Cheaper auto insurance often a phone call away

Staying Ahead

May 31, 1999|By JANE BRYANT QUINN | JANE BRYANT QUINN,Washington Post Writers Group

IF YOU haven't comparison-shopped for auto insurance lately, do it now. In fact, do it even if you shopped as recently as a year ago. Price wars are raging in many states and at many companies, especially for drivers with clean records.

In 1998, the average cost of auto insurance declined 2.8 percent -- the first decline since 1973, according to the Insurance Information Institute (III) in New York. This year, average rates are expected to decline another 4.5 percent.

For good drivers, prices might drop as much as 10 percent, says the III's chief economist, Robert Hartwig.

High-risk drivers have seen rate cuts, too, although not as big. At GEICO insurance, good drivers paid an average of 3.6 percent less last year, while poor drivers paid 1.9 percent less, says Senior Vice President William Roberts.

At mutual insurance companies such as State Farm, there's a second way of lowering costs.
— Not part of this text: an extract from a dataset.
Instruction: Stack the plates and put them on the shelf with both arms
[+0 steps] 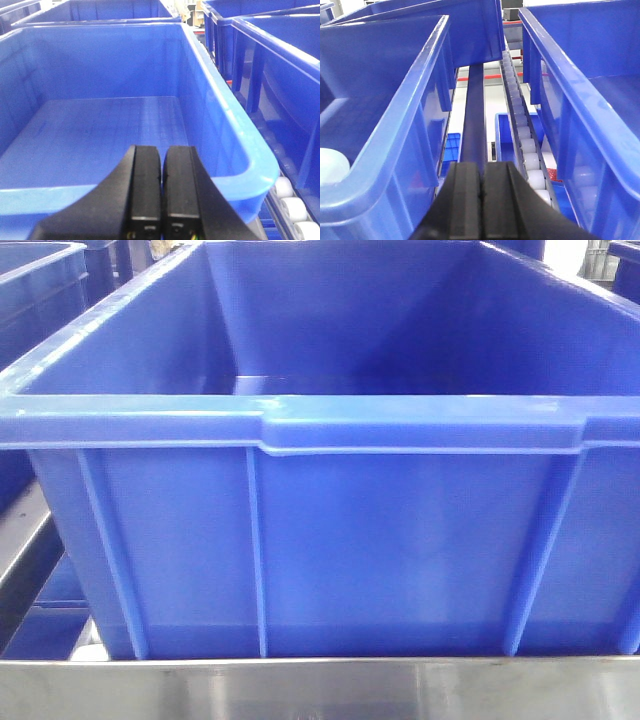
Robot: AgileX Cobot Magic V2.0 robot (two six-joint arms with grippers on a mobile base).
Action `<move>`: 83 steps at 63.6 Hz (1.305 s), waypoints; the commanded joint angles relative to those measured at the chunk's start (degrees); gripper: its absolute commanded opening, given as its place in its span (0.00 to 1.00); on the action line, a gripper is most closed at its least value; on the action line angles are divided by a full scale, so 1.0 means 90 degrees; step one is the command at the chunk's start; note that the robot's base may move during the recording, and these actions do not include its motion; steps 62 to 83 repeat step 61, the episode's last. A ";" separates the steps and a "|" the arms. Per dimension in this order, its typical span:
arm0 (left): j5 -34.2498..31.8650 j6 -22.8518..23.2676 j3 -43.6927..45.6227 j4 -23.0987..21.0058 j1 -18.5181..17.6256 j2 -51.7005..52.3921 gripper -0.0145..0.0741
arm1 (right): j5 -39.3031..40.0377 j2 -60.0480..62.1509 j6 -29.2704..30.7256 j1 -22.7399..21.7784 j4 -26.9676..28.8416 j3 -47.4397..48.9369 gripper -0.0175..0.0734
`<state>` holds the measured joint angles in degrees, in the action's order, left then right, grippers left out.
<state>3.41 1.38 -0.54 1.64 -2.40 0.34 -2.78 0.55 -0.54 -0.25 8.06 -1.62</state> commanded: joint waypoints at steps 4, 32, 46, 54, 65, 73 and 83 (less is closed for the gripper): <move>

The insurer may return part of your premiums, in the form of a dividend.

Why are insurance premiums down? Cars have gotten safer, especially with the addition of air bags. About 70 percent of drivers and passengers now use seat belts. More children ride in car seats. Auto theft is down. Medical and repair costs are rising more slowly. Insurers are working harder to fight fraud.
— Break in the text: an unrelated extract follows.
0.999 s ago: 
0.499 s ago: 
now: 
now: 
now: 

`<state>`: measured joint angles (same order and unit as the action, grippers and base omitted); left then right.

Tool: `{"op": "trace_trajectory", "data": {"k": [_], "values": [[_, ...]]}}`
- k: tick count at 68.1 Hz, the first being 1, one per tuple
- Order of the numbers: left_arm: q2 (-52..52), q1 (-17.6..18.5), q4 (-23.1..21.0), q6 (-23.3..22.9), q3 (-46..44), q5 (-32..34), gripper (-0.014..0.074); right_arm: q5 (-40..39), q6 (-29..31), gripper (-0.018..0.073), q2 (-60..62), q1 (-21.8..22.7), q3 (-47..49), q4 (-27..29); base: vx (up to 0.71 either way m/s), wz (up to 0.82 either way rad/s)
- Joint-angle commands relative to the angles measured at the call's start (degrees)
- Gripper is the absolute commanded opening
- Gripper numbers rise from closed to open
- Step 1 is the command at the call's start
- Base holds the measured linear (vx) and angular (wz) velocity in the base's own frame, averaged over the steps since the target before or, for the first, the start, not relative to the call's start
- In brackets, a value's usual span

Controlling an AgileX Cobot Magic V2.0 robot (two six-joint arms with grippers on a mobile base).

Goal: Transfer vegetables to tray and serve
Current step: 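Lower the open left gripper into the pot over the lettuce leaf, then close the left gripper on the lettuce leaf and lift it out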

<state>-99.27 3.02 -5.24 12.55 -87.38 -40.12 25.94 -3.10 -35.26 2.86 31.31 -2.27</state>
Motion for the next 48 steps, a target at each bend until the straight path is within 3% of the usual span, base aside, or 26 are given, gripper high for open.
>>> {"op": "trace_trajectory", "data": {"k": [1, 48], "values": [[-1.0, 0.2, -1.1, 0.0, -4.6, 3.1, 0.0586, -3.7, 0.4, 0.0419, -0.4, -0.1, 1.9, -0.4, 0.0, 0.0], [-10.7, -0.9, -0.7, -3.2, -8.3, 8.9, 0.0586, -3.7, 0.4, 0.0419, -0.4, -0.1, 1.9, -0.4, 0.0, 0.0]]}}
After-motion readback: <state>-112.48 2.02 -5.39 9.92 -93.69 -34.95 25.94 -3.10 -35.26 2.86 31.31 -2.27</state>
Demographically, there's a dip in the number of teen-agers on the road and a bulge in the number of middle-age drivers. Middle-age drivers have fewer accidents than the young.

States helped reduce insurance claims by passing tougher drunk-driving laws. In 1980, 51 percent of the drivers who died in accidents had a high concentration of alcohol in their blood. In 1997, only 30 percent did. People of all ages are drinking less before they get behind the wheel.

How has the average driver responded to lower rates? Not by pocketing the savings. Instead, people are buying more new cars and cars that are costlier to insure. Average spending on auto insurance rose a bit last year, even though rates dropped.

Insurance costs more for a new car, a more expensive car or a car more likely to mangle other vehicles on the road, Hartwig says. When you buy a new car, you also take collision insurance, which you might have dropped on an older car.

Nearly half the new cars purchased in 1998 were minivans, sport-utility vehicles (SUVs) and light trucks, according to Ward's AutoInfoBank in Southfield, Mich.

With a typical policy from GEICO, a Fairfax, Va., man who sells a 1991 Ford Escort and buys a 1999 Ford Explorer (a SUV) will pay about $924 a year. That's $132 more than he paid before, to insure the newer and larger car.

In White Plains, N.Y. (a state where insurance is more expensive), a man who switches from a 1994 Ford Taurus to a 1999 Jeep Grand Cherokee would pay $2,101, using Travelers Insurance. That's $910 more.

But no matter how old or how large your car, you might well find a lower-cost policy than you have today. Customers tend to think that the cost of insurance doesn't vary much, from company to company. In fact, the variations can be large.

Progressive Insurance in Mayfield Village, Ohio, recently compared the rates of four leading insurers, for nearly 700,000 drivers in 46 states and the District of Columbia.

On average, it found a difference of $481 between the lowest and highest six-month rate, for identical policies. The variations were widest in Kentucky and Texas, narrowest in New York and Vermont. The range would have been even wider if all the insurers were included.

No single insurer offers every driver the lowest rate. Some are better for different kinds of risks.

Drivers who pose the lowest risks are classified as "preferred" or "super-preferred." After a couple of accidents or driving violations, however, you might be kicked down to "nonstandard," where coverage can cost 30 percent to 60 percent more. Below that lies "substandard," where drivers drop into high-risk pools.

But your risk level isn't fixed. One insurer might give you a better classification than another one does, hence a lower price.

Thanks to the stiff competition today, many drivers near the top of the "nonstandard" or "substandard" categories are being moved up in class. So no one should be a policy zombie, even drivers in high-risk pools. Raise your head and take a look around.